◆ TASK DESCRIPTION:
Retype the whole listing below, character for character.

◆ EXERCISE DATA:
════════

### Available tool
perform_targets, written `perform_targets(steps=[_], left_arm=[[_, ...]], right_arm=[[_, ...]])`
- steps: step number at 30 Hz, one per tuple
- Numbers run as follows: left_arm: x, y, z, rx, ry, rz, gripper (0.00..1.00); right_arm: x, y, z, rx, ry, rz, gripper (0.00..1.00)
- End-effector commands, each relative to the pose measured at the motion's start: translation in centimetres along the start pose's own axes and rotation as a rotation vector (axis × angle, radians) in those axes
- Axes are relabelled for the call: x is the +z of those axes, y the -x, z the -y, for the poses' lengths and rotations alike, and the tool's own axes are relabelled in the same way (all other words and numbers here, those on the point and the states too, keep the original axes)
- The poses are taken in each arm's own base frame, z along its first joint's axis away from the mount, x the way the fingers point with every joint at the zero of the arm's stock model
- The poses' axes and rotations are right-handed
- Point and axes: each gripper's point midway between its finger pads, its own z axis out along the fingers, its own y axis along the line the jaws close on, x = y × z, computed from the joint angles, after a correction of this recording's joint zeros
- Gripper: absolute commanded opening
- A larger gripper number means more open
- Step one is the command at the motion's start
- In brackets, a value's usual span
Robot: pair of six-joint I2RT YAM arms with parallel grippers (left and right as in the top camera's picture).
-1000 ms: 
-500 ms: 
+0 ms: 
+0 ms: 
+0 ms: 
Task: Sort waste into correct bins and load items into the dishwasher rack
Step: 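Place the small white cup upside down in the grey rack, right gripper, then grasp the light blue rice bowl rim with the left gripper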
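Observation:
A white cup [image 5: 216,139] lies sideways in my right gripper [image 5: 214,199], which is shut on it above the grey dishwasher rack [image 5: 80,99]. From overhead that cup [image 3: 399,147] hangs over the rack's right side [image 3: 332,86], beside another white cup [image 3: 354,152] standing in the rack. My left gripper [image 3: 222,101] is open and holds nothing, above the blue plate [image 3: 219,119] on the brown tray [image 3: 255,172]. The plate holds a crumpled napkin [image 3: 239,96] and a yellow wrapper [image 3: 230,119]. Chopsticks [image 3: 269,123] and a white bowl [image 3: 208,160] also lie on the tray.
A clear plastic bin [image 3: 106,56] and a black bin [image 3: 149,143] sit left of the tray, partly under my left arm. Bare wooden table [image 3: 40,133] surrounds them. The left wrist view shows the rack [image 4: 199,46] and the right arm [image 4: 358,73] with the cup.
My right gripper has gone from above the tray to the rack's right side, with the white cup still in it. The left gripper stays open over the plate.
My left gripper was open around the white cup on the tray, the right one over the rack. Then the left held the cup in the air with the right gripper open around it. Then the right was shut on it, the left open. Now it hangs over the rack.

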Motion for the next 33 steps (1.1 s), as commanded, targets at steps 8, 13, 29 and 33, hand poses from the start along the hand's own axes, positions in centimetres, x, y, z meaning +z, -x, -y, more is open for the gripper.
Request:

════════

◆ YOUR RESPONSE:
### Available tool
perform_targets, written `perform_targets(steps=[_], left_arm=[[_, ...]], right_arm=[[_, ...]])`
- steps: step number at 30 Hz, one per tuple
- Numbers run as follows: left_arm: x, y, z, rx, ry, rz, gripper (0.00..1.00); right_arm: x, y, z, rx, ry, rz, gripper (0.00..1.00)
- End-effector commands, each relative to the pose measured at the motion's start: translation in centimetres along the start pose's own axes and rotation as a rotation vector (axis × angle, radians) in those axes
- Axes are relabelled for the call: x is the +z of those axes, y the -x, z the -y, for the poses' lengths and rotations alike, and the tool's own axes are relabelled in the same way (all other words and numbers here, those on the point and the states too, keep the original axes)
- The poses are taken in each arm's own base frame, z along its first joint's axis away from the mount, x the way the fingers point with every joint at the zero of the arm's stock model
- The poses' axes and rotations are right-handed
- Point and axes: each gripper's point midway between its finger pads, its own z axis out along the fingers, its own y axis along the line the jaws close on, x = y × z, computed from the joint angles, after a correction of this recording's joint zeros
- Gripper: absolute commanded opening
- A larger gripper number means more open
- Step one is the command at the motion's start
- In brackets, a value's usual span
Robot: pair of six-joint I2RT YAM arms with parallel grippers (left and right as in the top camera's picture).
-1000 ms: 
-500 ms: 
+0 ms: 
+0 ms: 
+0 ms: 
Task: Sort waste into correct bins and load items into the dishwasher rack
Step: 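Place the small white cup upside down in the grey rack, right gripper, then grasp the light blue rice bowl rim with the left gripper
Observation:
A white cup [image 5: 216,139] lies sideways in my right gripper [image 5: 214,199], which is shut on it above the grey dishwasher rack [image 5: 80,99]. From overhead that cup [image 3: 399,147] hangs over the rack's right side [image 3: 332,86], beside another white cup [image 3: 354,152] standing in the rack. My left gripper [image 3: 222,101] is open and holds nothing, above the blue plate [image 3: 219,119] on the brown tray [image 3: 255,172]. The plate holds a crumpled napkin [image 3: 239,96] and a yellow wrapper [image 3: 230,119]. Chopsticks [image 3: 269,123] and a white bowl [image 3: 208,160] also lie on the tray.
A clear plastic bin [image 3: 106,56] and a black bin [image 3: 149,143] sit left of the tray, partly under my left arm. Bare wooden table [image 3: 40,133] surrounds them. The left wrist view shows the rack [image 4: 199,46] and the right arm [image 4: 358,73] with the cup.
My right gripper has gone from above the tray to the rack's right side, with the white cup still in it. The left gripper stays open over the plate.
My left gripper was open around the white cup on the tray, the right one over the rack. Then the left held the cup in the air with the right gripper open around it. Then the right was shut on it, the left open. Now it hangs over the rack.
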
Motion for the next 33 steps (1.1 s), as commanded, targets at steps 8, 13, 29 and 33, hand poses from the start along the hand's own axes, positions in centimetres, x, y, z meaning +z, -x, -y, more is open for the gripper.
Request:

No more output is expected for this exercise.